Na tragédia do dia seguinte, o malinês Lassana Bathily, funcionário do armazém de produtos kosher onde quatro reféns foram assassinados, salvou mais de uma dezena de hebreus. Bathily escondeu em uma câmara frigorífica, depois de desligar o sistema refrigerador, diversos judeus em compras no mercado. Salvou-os da ira e das balas do fanático Amedy Coulibaly. Na véspera, Coulibaly havia matado uma policial estagiária desarmada em um parque da comuna de Montrouge.

Na seara policial e de inteligência, muitos pontos precisam ser esclarecidos. A Al-Qaeda da Península Arábica, sediada no Iêmen, reivindicou, após autorização de Ayman al-Zawahiri, sucessor de Bin Laden e chefe da Al-Qaeda central, a autoria do atentado no Charlie Hebdo, conforme um vídeo de 11 minutos.

Pelos sinais, tudo pode ter nascido de iniciativa escoteira de uma célula doméstica e autônoma fundada em 2005 pelos irmãos Kouachi, com adesão de Coulibaly e predicações de Djamel Beghal. Essa célula chegou, no parque francês de Buttes Charmont, a atuar na arregimentação de jihadistas para o Iraque e, posteriormente, à Síria.

Chérif Kouachi e Coulibaly foram condenados, com penas de 3 e 5 anos, por tentativa de tirar da penitenciária o terrorista Ali Belkacem, autor de um atentado no metrô em 1995. Chérif ficou sete meses preso e recebeu livramento condicional, enquanto Coulibaly deixou a cadeia em julho de 2014. Até então, a célula atuava com autonomia, por sua conta e risco. A Al-Qaeda central, desde Bin Laden, pregava, via ciberterror, a ordem do "faça você mesmo a sua parte sem precisar consultar, salvo em questões religiosas".

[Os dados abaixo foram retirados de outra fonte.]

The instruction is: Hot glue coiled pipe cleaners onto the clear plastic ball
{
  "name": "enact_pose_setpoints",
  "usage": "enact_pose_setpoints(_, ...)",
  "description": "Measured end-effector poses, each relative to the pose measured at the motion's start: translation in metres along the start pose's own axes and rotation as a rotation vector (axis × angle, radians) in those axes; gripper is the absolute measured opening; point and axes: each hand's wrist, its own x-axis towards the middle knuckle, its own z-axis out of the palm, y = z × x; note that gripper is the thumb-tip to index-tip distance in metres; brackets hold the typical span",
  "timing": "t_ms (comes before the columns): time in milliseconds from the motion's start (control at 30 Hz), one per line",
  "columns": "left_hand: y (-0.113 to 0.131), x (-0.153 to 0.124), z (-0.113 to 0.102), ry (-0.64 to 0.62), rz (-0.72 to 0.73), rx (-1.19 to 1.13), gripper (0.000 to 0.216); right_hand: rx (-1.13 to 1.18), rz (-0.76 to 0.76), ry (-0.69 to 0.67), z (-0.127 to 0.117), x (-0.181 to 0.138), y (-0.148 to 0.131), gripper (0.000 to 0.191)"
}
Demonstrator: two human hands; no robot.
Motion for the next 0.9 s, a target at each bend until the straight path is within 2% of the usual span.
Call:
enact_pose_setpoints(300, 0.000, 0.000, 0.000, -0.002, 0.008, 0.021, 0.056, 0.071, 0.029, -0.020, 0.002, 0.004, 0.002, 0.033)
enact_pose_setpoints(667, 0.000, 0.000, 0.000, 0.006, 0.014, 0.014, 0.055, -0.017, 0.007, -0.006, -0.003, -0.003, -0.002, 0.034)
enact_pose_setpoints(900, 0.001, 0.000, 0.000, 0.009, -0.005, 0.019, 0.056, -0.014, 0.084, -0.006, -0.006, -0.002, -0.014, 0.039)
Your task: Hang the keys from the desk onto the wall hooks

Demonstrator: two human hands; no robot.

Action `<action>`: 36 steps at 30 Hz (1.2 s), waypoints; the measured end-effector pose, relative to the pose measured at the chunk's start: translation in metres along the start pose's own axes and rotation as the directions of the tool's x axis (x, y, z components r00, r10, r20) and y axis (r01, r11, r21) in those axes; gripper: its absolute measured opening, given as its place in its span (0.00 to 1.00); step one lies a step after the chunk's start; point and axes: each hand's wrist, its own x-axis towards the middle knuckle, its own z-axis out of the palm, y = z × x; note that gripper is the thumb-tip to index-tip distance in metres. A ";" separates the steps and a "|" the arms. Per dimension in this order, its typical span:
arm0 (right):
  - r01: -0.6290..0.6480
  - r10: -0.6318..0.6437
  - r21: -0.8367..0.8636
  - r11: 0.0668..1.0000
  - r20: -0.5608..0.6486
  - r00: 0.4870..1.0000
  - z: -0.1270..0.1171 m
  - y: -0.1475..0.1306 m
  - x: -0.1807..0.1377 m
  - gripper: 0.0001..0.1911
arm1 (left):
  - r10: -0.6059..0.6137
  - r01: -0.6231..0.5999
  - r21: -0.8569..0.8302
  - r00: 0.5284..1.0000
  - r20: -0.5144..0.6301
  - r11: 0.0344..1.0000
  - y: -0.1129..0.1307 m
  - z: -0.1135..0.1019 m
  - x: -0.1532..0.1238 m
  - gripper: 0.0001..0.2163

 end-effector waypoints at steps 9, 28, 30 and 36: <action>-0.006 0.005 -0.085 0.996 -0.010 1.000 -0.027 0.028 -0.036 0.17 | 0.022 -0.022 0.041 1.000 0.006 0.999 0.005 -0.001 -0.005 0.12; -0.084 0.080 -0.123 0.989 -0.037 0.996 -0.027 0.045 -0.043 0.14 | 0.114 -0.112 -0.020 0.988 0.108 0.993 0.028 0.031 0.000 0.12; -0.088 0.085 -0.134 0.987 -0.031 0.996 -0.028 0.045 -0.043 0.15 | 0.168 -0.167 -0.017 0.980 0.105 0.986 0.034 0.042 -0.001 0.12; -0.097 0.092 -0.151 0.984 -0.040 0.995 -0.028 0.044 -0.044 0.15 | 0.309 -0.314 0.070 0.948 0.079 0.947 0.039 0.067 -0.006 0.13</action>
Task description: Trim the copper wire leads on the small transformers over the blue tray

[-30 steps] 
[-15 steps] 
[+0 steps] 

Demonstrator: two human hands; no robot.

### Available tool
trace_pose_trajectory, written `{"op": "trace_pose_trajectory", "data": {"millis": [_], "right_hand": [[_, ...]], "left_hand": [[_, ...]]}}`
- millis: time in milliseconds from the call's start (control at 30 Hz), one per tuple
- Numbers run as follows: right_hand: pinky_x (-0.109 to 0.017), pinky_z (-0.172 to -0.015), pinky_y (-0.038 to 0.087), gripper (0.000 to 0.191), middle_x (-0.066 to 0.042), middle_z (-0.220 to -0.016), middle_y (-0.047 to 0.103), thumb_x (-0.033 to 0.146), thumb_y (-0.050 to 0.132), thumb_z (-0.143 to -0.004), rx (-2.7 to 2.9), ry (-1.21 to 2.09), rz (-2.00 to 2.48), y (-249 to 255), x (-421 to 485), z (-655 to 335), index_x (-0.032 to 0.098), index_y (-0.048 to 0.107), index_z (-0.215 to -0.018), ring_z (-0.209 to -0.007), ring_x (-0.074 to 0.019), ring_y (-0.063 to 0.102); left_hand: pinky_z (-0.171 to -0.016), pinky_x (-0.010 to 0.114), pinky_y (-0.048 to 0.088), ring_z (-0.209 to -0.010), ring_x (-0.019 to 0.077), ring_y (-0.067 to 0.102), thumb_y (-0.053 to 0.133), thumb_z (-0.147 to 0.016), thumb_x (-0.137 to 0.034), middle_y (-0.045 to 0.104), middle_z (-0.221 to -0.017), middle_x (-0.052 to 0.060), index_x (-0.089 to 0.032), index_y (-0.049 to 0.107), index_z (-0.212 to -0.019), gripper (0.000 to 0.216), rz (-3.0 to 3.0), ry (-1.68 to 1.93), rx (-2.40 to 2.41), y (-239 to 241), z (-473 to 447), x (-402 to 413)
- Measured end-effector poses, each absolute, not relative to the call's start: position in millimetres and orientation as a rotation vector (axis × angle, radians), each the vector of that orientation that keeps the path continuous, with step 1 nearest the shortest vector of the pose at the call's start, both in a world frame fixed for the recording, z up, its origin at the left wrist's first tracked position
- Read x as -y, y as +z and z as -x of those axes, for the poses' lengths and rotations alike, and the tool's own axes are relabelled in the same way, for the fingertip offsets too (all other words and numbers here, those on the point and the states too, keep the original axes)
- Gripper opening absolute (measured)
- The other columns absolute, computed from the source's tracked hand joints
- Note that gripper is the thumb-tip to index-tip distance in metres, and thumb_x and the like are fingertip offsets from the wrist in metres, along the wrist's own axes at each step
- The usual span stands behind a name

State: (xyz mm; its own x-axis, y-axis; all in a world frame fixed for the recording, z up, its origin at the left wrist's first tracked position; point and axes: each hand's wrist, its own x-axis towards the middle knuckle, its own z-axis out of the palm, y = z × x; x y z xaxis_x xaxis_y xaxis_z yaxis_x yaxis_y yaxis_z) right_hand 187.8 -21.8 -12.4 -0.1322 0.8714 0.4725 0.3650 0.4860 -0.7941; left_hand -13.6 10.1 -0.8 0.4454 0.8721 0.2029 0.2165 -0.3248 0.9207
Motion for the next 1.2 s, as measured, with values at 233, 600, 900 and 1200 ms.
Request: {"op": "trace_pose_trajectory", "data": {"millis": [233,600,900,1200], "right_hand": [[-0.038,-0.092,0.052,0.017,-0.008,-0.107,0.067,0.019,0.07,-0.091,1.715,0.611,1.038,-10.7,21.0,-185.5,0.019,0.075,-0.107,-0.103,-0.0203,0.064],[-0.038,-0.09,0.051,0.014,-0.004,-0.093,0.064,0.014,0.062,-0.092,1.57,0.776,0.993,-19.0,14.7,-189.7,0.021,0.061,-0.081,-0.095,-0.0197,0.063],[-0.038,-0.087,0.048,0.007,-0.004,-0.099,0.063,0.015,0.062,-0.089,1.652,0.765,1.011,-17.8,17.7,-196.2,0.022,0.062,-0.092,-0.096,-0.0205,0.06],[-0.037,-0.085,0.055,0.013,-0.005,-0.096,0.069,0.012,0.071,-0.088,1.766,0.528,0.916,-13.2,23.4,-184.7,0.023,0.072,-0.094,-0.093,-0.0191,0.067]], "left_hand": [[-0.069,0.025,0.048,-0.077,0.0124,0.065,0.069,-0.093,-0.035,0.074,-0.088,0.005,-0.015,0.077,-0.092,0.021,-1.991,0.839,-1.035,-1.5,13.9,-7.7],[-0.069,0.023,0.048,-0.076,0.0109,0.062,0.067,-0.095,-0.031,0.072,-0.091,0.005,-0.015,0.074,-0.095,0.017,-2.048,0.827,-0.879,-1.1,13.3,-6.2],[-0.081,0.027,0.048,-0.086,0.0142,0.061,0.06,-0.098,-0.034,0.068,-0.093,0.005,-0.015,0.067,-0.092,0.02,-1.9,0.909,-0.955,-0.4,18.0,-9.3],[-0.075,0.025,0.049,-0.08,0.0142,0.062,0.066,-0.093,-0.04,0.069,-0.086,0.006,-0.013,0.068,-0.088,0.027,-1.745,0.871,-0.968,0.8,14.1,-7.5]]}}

Interessa à Al-Qaeda colocar no currículo um segundo 11 de Setembro, desta vez na França. Ainda mais por estar em conflito com o Estado Islâmico, que logrou ocupar um território, enquanto seu líder, Abu Bakr al-Baghdadi, proclamou-se califa Ibrahim, o que deve ter levado Bin Laden a se remexer de inveja no fundo do mar. O sonho não realizado de Bin Laden era ter um califado. Registre-se: os irmãos Kouachi avisaram pertencer à Al-Qaeda. Não esclareceram, no entanto, se estavam sob ordens alqaedistas.

Pergunta: a versão oficial a ser apresentada vai ou não coincidir com a verdade real?